■ **What you will do**:
The output is the lines below from the one with "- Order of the" through the one with "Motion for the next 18", both included, printed exactly and with no other line.

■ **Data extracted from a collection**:
****************

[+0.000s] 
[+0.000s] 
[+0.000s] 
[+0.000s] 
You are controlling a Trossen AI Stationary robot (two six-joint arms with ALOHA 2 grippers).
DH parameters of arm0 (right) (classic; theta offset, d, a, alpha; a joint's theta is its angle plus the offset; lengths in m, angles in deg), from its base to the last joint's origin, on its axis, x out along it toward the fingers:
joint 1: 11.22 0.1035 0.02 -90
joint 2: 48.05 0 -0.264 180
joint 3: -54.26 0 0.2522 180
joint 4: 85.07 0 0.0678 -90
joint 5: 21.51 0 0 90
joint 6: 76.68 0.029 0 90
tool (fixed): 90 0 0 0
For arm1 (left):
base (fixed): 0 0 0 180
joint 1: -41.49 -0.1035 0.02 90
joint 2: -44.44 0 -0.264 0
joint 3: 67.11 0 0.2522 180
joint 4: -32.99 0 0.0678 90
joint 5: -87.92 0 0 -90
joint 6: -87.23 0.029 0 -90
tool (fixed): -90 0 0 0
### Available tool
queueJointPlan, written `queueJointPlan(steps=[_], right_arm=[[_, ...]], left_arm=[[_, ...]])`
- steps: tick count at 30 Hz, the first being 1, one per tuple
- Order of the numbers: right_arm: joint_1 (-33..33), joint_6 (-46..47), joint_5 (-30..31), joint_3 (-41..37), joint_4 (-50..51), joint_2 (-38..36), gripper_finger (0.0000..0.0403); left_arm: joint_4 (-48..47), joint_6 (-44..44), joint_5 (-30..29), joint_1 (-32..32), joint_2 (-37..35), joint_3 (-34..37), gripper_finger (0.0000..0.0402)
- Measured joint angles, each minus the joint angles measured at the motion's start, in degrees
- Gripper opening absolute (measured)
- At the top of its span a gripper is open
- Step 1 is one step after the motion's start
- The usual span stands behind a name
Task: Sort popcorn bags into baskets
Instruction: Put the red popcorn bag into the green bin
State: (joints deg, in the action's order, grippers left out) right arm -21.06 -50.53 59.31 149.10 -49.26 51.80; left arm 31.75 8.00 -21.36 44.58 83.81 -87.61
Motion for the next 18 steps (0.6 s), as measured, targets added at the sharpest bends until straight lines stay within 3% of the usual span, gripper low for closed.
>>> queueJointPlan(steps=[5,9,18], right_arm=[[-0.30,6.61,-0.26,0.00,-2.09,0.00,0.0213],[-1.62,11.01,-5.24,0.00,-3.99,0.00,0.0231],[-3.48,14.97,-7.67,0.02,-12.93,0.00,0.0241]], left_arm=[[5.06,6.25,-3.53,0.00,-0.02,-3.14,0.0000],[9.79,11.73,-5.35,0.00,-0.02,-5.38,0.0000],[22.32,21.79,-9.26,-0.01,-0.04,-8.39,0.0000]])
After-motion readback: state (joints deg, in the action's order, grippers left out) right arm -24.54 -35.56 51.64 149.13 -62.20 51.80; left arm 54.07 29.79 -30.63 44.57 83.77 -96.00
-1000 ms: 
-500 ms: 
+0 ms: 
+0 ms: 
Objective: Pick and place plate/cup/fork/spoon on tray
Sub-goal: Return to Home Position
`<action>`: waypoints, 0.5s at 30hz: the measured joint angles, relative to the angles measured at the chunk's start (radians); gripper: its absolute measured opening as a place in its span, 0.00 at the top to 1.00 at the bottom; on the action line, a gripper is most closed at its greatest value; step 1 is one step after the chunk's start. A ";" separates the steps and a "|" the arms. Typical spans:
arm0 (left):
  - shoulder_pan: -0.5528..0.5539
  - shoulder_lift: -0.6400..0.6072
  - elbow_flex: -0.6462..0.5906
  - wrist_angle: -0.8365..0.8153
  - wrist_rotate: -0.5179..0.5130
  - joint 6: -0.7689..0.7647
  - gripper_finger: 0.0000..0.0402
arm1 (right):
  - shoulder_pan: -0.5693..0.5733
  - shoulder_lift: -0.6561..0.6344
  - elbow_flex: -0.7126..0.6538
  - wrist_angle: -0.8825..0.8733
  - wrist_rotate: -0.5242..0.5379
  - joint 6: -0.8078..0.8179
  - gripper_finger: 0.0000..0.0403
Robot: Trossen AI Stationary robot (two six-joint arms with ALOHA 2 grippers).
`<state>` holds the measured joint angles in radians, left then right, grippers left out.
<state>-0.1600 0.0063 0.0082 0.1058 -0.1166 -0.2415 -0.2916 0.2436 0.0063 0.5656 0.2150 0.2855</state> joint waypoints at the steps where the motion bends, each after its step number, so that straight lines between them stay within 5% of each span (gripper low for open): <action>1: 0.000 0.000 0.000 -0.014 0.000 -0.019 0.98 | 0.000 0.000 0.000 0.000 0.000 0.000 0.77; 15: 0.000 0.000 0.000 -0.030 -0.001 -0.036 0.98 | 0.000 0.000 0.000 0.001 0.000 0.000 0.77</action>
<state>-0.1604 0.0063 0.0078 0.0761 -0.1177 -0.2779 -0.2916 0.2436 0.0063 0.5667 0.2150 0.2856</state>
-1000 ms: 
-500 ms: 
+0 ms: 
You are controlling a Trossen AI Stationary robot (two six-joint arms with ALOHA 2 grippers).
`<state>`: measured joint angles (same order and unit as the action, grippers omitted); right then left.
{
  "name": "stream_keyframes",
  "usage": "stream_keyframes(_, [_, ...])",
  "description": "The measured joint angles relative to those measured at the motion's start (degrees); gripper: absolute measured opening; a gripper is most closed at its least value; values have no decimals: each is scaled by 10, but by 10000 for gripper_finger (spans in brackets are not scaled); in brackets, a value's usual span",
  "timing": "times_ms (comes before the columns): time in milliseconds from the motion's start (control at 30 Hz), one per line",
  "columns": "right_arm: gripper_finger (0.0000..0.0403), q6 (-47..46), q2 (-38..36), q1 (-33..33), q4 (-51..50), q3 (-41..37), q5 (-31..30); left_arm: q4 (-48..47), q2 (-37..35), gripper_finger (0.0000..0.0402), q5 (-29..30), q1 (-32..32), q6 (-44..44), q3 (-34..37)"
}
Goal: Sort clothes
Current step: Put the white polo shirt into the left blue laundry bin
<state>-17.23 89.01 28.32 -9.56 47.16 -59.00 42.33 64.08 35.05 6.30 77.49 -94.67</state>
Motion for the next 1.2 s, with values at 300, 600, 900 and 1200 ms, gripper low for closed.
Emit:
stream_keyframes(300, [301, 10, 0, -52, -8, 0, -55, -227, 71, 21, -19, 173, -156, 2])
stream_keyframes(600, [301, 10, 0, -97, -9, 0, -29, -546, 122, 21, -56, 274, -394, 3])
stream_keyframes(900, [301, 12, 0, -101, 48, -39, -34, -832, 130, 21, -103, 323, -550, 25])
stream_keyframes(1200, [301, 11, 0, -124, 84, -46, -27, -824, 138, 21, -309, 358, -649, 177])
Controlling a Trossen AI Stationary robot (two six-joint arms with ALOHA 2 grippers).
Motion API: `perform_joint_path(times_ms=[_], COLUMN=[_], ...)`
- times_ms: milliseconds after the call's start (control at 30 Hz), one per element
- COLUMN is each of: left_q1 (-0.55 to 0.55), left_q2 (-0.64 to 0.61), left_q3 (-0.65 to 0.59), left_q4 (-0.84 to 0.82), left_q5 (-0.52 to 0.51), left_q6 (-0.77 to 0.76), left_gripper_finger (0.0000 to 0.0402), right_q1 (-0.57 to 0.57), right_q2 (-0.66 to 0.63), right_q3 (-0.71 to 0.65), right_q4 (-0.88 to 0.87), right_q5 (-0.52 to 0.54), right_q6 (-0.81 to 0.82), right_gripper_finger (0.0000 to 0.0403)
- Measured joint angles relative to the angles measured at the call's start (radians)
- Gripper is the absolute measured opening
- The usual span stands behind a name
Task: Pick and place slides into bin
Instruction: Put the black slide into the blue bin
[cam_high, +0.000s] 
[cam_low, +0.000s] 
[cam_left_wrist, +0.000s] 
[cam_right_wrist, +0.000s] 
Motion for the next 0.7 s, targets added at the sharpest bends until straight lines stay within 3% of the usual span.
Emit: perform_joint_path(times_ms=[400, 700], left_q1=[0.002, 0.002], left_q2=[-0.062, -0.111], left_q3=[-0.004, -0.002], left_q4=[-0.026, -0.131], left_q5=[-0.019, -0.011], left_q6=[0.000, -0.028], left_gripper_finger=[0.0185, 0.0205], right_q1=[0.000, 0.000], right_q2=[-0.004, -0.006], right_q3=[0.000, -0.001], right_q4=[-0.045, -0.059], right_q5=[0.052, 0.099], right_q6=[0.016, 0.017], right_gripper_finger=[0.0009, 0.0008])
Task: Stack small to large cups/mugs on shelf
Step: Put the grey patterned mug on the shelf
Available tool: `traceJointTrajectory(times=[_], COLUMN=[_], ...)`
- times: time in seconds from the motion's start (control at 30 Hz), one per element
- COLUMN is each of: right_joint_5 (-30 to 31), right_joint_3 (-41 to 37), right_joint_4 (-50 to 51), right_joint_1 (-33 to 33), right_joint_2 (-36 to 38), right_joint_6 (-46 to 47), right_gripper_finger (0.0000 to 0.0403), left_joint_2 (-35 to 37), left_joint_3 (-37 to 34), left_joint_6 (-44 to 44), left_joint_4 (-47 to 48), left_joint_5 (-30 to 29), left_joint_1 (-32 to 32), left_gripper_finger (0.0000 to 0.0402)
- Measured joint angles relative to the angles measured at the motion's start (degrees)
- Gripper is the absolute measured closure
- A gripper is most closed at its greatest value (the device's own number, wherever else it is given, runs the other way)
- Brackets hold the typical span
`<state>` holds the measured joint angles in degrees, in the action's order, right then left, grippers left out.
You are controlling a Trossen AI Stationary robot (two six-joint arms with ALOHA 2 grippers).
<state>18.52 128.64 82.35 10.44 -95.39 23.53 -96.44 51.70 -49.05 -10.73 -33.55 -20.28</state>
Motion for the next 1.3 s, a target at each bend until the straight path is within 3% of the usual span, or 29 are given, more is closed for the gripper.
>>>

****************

■ **Task result**:
- Order of the numbers: right_arm: joint_1 (-33..33), joint_6 (-46..47), joint_5 (-30..31), joint_3 (-41..37), joint_4 (-50..51), joint_2 (-38..36), gripper_finger (0.0000..0.0403); left_arm: joint_4 (-48..47), joint_6 (-44..44), joint_5 (-30..29), joint_1 (-32..32), joint_2 (-37..35), joint_3 (-34..37), gripper_finger (0.0000..0.0402)
- Measured joint angles, each minus the joint angles measured at the motion's start, in degrees
- Gripper opening absolute (measured)
- At the top of its span a gripper is open
- Step 1 is one step after the motion's start
- The usual span stands behind a name
Task: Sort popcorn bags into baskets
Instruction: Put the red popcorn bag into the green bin
State: (joints deg, in the action's order, grippers left out) right arm -21.06 -50.53 59.31 149.10 -49.26 51.80; left arm 31.75 8.00 -21.36 44.58 83.81 -87.61
Motion for the next 18 steps (0.6 s), as measured, targets added at the sharpest bends until straight lines stay within 3% of the usual span, gripper low for closed.

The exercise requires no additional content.